Activity: A single number is required: how many lines of the listing below include the word "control".
* * *
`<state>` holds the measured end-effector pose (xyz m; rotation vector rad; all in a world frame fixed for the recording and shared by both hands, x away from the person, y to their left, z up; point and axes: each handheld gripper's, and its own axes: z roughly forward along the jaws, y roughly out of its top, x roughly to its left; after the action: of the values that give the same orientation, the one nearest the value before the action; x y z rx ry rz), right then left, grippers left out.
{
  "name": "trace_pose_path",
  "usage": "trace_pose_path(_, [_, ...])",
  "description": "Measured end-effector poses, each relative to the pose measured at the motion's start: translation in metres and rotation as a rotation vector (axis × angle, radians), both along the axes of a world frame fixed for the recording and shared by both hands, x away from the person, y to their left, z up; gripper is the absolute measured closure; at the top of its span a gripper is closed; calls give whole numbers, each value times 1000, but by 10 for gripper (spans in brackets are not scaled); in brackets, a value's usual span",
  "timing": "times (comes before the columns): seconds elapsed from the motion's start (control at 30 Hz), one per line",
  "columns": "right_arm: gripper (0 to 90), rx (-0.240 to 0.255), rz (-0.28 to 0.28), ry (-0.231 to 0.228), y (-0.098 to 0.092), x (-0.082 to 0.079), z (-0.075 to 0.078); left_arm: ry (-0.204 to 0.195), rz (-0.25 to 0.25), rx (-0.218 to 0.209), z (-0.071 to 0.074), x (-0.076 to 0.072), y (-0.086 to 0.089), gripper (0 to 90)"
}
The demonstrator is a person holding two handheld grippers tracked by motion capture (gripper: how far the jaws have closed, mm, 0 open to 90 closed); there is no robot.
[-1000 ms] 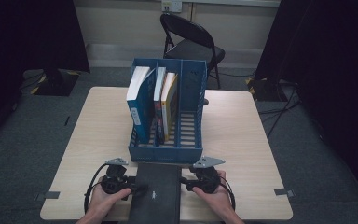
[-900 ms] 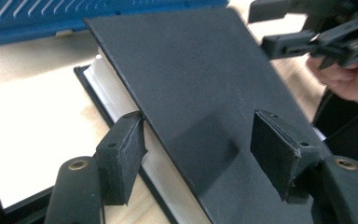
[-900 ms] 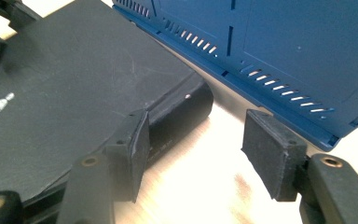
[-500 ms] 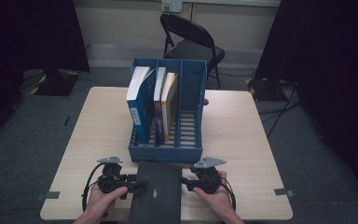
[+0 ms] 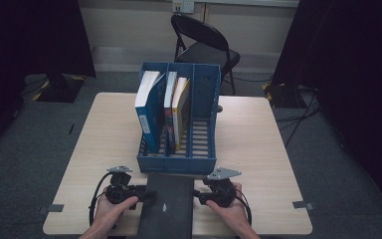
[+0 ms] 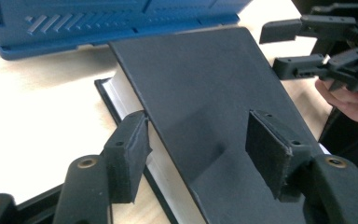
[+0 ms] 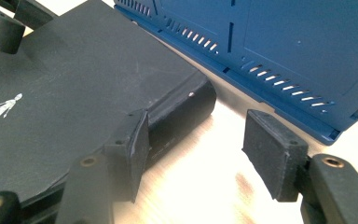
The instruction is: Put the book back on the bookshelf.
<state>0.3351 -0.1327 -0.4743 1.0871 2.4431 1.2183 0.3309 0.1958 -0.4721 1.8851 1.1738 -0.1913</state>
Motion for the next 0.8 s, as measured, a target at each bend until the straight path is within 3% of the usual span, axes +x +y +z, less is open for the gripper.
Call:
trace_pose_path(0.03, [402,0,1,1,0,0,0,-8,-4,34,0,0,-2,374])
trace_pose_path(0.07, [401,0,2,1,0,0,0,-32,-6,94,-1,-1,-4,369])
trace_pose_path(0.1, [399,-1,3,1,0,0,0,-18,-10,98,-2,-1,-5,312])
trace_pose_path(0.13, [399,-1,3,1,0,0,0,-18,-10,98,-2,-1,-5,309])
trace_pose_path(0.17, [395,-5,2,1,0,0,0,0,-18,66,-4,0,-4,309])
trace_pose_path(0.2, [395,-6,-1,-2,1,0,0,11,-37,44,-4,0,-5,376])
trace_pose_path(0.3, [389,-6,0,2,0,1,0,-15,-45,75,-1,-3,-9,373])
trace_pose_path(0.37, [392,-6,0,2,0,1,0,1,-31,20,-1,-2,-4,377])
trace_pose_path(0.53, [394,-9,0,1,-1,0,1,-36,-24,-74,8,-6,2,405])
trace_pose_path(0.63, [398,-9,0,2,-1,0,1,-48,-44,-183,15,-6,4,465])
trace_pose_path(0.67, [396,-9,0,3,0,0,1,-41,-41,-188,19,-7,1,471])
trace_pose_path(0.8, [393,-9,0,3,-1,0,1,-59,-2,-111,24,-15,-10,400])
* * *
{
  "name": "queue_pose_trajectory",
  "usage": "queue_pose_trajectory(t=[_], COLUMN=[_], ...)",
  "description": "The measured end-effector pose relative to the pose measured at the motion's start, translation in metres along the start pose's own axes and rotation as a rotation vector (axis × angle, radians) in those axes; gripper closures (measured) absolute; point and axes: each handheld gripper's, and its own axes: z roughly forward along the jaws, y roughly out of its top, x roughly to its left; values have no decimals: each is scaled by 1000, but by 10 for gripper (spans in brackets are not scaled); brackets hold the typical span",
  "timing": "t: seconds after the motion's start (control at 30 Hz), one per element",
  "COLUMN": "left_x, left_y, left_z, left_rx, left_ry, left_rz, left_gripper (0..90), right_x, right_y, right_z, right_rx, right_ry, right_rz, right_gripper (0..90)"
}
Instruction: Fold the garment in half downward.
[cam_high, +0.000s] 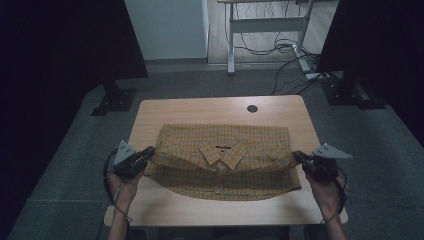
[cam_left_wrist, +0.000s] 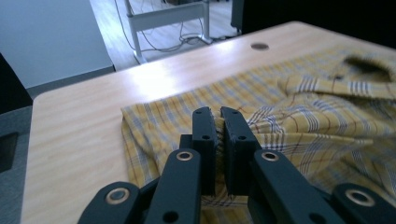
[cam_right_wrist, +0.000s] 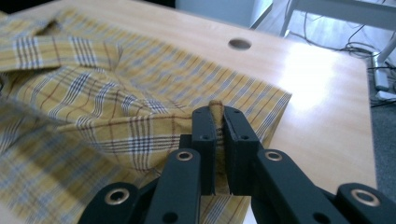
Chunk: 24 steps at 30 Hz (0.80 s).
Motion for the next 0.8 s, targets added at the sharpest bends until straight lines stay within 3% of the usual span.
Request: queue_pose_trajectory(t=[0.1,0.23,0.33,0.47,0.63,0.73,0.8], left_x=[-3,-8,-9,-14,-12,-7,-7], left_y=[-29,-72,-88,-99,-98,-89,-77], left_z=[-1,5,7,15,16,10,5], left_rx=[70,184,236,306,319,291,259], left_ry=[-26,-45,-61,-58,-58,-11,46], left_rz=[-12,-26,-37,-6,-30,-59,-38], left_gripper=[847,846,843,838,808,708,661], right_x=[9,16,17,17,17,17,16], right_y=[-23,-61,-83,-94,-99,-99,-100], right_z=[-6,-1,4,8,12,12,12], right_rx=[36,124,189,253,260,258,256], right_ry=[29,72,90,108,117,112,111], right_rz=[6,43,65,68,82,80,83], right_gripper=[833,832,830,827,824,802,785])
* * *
Answer space: 2